* _ASSIGNMENT_
Using the records below, output the stretch that opens with the line containing "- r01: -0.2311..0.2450" and closes with the line containing "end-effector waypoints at", exactly and including both lines, with nothing more.

BEGIN EXERCISE INPUTS

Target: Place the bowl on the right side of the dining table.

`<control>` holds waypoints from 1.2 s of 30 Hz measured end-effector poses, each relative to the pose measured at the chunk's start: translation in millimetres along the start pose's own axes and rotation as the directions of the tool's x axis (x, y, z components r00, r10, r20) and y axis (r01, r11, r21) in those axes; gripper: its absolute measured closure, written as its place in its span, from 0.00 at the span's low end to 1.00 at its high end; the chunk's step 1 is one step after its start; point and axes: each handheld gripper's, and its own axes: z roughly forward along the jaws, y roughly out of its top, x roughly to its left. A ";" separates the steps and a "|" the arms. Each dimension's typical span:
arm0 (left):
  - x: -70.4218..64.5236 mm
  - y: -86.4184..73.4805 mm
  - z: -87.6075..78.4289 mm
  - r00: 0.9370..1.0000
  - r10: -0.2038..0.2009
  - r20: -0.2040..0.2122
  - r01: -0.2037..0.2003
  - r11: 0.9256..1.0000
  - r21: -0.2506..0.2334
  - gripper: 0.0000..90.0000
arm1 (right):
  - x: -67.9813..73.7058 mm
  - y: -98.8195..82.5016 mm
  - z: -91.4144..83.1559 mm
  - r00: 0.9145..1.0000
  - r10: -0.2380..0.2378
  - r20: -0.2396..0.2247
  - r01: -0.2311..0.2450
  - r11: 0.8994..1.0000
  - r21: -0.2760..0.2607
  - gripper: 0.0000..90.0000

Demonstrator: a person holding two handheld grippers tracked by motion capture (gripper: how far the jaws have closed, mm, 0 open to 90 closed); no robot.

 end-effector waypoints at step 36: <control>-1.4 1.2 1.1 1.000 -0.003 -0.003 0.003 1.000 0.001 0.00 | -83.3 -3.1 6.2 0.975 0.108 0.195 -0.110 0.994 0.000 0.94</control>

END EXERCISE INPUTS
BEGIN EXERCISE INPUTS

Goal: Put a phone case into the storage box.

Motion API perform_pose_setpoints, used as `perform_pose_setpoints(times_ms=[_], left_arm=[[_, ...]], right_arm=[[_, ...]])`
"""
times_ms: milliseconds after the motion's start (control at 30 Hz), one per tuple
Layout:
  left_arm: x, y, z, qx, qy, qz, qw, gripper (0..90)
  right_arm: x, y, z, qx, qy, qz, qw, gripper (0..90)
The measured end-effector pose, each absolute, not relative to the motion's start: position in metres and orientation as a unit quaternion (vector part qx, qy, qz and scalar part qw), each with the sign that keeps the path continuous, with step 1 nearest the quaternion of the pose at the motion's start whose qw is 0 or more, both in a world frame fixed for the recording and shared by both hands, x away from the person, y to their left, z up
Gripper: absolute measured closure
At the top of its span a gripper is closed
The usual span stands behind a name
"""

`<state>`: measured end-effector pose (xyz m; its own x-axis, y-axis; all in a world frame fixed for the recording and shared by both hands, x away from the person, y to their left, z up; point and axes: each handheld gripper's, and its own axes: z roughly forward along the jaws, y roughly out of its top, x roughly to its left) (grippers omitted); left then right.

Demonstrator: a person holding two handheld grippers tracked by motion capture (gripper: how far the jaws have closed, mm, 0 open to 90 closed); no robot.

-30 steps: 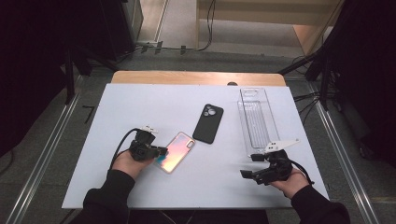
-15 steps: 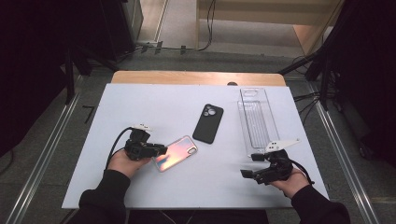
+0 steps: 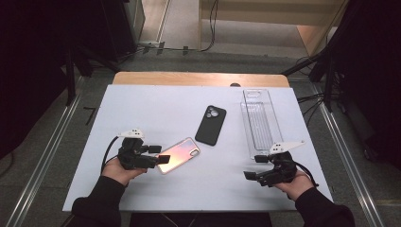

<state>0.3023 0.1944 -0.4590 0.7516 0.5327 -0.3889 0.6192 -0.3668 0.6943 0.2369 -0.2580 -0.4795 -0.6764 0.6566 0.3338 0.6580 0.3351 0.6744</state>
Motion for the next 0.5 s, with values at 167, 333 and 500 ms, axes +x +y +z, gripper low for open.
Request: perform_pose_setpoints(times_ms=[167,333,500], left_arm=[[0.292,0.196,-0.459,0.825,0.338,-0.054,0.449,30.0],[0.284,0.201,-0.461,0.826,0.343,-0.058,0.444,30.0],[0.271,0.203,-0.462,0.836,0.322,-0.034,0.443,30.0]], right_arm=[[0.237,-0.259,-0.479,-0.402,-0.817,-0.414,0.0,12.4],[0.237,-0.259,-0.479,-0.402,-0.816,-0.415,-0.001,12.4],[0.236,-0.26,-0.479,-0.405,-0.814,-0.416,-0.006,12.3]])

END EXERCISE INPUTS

* _RESULT BELOW_
  - r01: -0.2311..0.2450
  - r11: 0.8994..1.0000
  - r21: -0.2760..0.2607
  - gripper: 0.0000..90.0000

Demonstrator: a person holding two handheld grippers tracked by motion capture (gripper: how far the jaws have closed, mm, 0 open to 90 closed); no robot.

 end-effector waypoints at step 36: <control>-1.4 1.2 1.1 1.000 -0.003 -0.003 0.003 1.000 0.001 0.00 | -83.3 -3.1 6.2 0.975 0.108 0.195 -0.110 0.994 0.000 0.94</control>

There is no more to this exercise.